In the early summer, I usually surprise her with her favorite cookies in exchange for a lovely bouquet of flowers. We exchange gifts during the holidays, grab last-minute coffees, and celebrate our birthdays together, even if it’s a bit late.
However, we’ve fallen out of touch recently. Last week marked the first time we’d seen each other or spoken in months. While we understood the silence, it weighed on us both. Our energy levels have plummeted, and we feel sluggish. Sleep has become elusive, leaving us waking up drenched in sweat and devoid of motivation. This shift has impacted our moods, making us feel irritable more often than not.

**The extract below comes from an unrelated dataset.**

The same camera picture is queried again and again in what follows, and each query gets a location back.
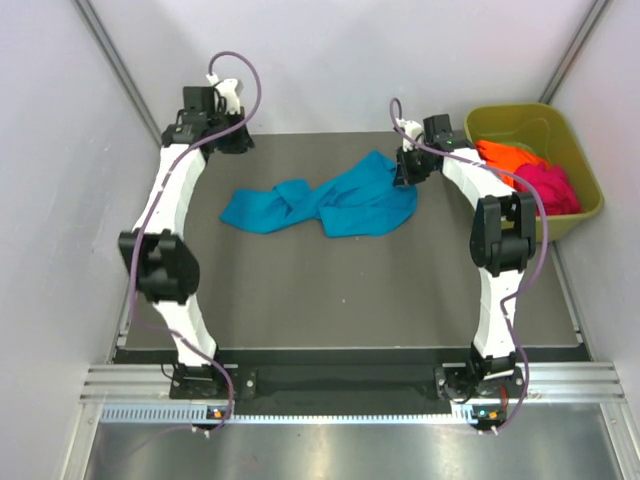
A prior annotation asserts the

We shared our struggles with low libido and the frustration of feeling misunderstood by our partners. She confessed that her climaxes feel less intense and take longer to achieve, while I lamented about my body odor during certain times of the month.
We’ve noticed the changes in our bodies: wrinkles, thinning hair, and dry skin that leaves remnants like snowflakes when we remove our pants. Some days, these changes make us want to hide from the world. This is the reality of perimenopause.

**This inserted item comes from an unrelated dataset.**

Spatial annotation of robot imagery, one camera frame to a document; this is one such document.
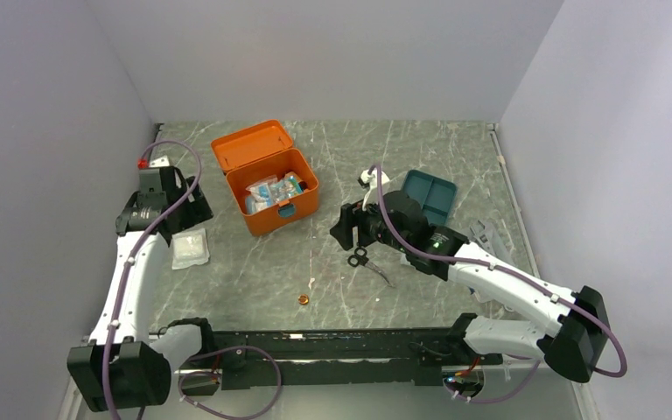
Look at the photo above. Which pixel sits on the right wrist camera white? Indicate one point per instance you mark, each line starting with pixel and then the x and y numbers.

Explaining mood swings, decreased sexual desire, and hormonal fluctuations to those who aren’t experiencing it can be incredibly challenging. It’s even tougher when your family relies on you for support and guidance. When you’re not yourself, they feel lost, wondering why you can’t suppress your tears and why your energy is so depleted. As they continue on without you, feelings of guilt and loneliness can set in.
Over the past few years, I’ve come to realize that perimenopause robs us of many things. I’d trade anything to have regular PMS again. Now, my periods are unpredictable, arriving at inconvenient times and with more intensity. There are days when I struggle to leave my room.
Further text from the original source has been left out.